*** Opening EXERCISE DATA ***

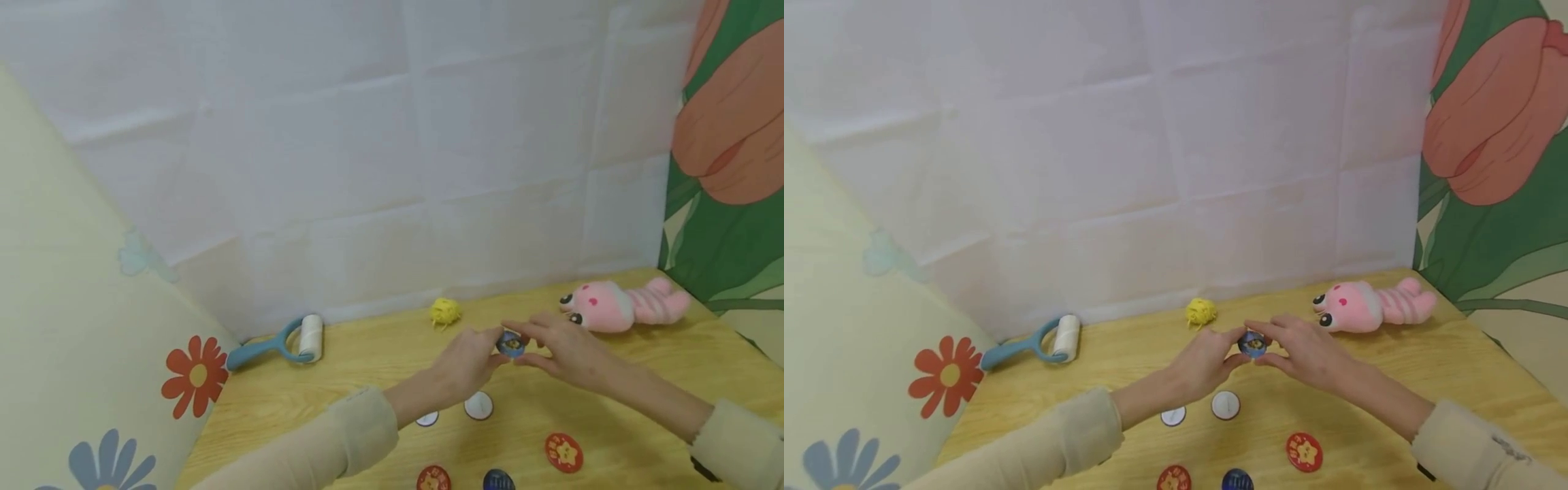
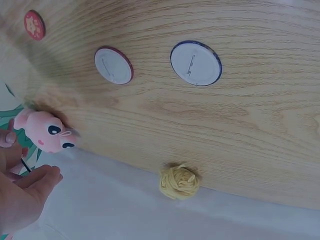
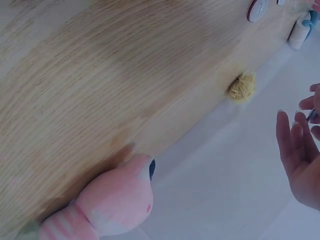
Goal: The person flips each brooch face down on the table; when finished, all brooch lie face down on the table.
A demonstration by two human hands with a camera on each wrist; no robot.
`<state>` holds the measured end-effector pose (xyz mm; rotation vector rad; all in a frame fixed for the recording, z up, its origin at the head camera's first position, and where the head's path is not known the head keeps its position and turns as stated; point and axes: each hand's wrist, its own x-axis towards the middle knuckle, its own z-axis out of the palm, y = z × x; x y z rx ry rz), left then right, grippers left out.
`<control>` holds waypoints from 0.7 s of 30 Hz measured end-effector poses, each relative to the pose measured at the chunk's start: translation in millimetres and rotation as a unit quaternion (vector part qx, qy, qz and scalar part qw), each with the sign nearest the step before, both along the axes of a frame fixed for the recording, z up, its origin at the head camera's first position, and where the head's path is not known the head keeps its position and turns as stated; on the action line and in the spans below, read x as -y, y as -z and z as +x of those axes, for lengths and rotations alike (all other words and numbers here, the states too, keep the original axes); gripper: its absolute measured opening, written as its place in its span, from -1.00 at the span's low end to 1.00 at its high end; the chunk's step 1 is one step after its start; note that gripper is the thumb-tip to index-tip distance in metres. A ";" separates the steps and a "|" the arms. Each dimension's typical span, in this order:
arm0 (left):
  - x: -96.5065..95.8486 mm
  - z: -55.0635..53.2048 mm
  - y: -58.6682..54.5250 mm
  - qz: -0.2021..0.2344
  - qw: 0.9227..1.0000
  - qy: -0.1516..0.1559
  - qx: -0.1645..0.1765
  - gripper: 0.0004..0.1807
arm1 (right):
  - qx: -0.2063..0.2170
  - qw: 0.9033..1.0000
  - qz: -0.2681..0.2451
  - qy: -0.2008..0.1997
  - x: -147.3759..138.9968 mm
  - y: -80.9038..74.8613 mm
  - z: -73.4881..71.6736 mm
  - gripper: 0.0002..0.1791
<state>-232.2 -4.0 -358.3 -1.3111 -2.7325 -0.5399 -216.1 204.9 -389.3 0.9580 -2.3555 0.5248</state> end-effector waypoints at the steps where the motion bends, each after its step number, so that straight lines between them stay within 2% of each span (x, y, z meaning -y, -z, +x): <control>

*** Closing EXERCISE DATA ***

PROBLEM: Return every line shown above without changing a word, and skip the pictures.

RESULT:
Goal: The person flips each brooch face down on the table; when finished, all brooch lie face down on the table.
A demonstration by two human hands with a camera on each wrist; no robot.
`<state>` holds the measured end-effector pose (xyz mm; rotation vector rad; all in a frame fixed for the recording, z up, its origin at the head camera's first position, and where the head's path is not known the head keeps its position and turns as stated; point and axes: each hand's wrist, its own x-axis towards the middle knuckle, its own z-axis out of the palm, y = z × x; x y z rx ry rz), left then right, grippers left out.
`<control>` holds waypoints from 0.7 s of 30 Hz measured end-effector poses, each relative to the pose measured at the chunk's start: translation in millimetres and rotation as a unit quaternion (vector part qx, qy, qz and scalar part qw), each with the sign nearest the step before, both along the axes of a frame fixed for the recording, z up, its origin at the head camera's first position, and where the head's path is not known the head keeps its position and turns as stated; on the action line and in the spans below, read x as -y, y as -z and z as +x of those axes, for lengths and rotations alike (all other words and numbers here, the states too, keep the original axes); gripper: its absolute measured opening, written as its place in its span, from -1.00 at the span's low end to 1.00 at its high end; the chunk's step 1 is one step after its start; note that gripper is the thumb-tip to index-tip distance in metres. A ";" separates the steps and a "|" the arms. Each dimension's typical span, in this order:
arm0 (left):
  - x: -96.5065..95.8486 mm
  - z: -55.0635..53.2048 mm
  - y: -58.6682..54.5250 mm
  - qz: -0.2021..0.2344
  - qw: 0.9227..1.0000
  - qy: -0.1516..0.1559
  - qx: -0.1645..0.1765
  - gripper: 0.0004..0.1807
arm1 (right):
  - qx: -0.2063..0.2170
  - qw: 0.9033..1.0000
  - qz: -0.2681..0.2451
  - qy: -0.2008..0.1997
  - x: -147.3759..138.9968 mm
  - y: -80.9038..74.8613 mm
  - z: -73.4881..71.6736 mm
  - gripper: 0.0002..0.1791
<state>-232.2 -4.0 -358.3 -1.3111 -2.7325 -0.5399 -216.1 204.9 -389.3 0.9580 -2.3555 0.5248</state> end-effector waypoints at the steps where the motion bends, each after its step number, so that straight lines between them stay within 2% of each span (x, y, z meaning -y, -z, +x): <control>

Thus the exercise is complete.